Input material below:
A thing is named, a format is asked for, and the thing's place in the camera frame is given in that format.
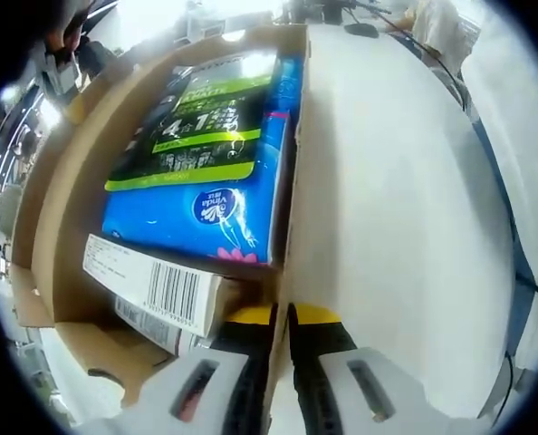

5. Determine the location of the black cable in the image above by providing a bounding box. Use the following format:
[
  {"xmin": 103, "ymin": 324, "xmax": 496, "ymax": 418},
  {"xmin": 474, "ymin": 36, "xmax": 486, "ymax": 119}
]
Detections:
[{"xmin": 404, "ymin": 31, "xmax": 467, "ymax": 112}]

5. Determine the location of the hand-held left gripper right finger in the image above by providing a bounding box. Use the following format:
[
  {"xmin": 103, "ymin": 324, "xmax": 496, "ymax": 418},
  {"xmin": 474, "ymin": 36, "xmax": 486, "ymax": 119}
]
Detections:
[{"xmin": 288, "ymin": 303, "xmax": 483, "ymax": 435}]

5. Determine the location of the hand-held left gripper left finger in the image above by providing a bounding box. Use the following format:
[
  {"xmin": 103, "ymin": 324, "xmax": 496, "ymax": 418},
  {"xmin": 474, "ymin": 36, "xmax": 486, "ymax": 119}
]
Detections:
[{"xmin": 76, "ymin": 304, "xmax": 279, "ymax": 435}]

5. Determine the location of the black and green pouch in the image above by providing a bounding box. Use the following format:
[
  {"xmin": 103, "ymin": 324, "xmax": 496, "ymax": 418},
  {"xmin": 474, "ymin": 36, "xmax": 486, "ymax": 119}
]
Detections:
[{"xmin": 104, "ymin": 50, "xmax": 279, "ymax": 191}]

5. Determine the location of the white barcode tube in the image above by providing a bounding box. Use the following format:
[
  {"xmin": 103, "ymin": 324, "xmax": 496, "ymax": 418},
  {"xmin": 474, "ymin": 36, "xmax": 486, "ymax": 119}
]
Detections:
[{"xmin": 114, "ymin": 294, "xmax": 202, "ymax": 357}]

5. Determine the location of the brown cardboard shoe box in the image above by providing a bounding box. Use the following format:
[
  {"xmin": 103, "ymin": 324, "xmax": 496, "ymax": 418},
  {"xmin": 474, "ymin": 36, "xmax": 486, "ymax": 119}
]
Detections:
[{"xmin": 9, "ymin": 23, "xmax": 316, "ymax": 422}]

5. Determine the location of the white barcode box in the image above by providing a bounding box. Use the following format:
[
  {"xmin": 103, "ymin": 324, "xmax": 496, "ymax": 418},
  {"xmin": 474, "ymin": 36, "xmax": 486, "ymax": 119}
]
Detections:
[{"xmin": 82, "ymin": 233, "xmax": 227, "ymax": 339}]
End of Input material.
Input material below:
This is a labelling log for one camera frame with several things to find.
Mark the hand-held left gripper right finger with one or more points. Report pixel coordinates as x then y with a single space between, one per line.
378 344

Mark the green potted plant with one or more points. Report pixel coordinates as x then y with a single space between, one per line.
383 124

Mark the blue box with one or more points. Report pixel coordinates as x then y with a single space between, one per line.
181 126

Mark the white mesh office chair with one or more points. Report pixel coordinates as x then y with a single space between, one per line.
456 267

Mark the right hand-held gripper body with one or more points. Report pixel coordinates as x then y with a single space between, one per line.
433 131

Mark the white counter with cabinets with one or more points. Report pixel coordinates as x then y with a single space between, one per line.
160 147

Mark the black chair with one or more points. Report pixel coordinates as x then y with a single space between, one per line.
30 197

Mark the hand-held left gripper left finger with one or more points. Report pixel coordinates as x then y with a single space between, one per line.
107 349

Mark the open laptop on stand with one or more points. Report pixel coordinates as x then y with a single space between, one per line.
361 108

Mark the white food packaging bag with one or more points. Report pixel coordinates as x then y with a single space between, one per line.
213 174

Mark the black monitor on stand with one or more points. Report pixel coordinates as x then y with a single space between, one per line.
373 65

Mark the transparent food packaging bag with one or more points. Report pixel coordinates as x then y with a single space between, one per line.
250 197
End of Input material.
Input material below:
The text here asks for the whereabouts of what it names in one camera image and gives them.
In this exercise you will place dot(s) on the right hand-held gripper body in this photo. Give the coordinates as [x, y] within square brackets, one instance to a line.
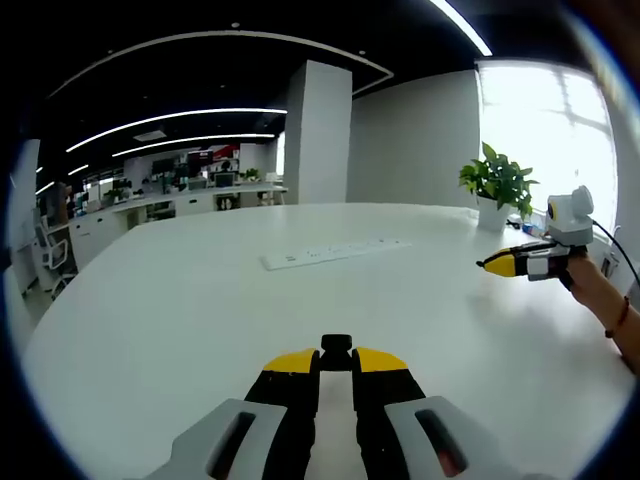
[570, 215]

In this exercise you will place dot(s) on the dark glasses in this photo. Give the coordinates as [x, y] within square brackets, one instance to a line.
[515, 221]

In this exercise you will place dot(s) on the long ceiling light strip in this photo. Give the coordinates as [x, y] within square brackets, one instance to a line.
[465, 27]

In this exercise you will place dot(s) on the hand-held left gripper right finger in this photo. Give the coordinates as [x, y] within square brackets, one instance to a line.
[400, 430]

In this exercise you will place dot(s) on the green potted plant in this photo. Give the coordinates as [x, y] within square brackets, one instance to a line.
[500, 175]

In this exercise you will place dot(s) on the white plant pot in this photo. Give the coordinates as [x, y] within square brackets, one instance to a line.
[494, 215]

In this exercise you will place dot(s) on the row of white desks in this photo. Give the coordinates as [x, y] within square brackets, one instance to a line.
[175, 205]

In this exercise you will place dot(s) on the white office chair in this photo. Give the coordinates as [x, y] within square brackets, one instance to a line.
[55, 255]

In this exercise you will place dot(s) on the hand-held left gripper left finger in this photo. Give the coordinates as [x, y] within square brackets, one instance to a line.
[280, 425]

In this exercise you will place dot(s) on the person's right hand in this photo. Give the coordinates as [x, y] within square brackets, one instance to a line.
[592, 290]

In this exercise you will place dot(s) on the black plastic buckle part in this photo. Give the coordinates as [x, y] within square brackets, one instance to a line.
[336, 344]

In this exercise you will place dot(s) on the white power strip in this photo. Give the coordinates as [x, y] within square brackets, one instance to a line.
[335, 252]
End of Input material.
Bring together all lines in the records where the word "barcode" is found.

## Exercise solution
5. Determine the location of the white barcode tube in the image above by providing a bounding box. Use the following format:
5. Determine the location of the white barcode box in the image above by providing a bounding box. Use the following format:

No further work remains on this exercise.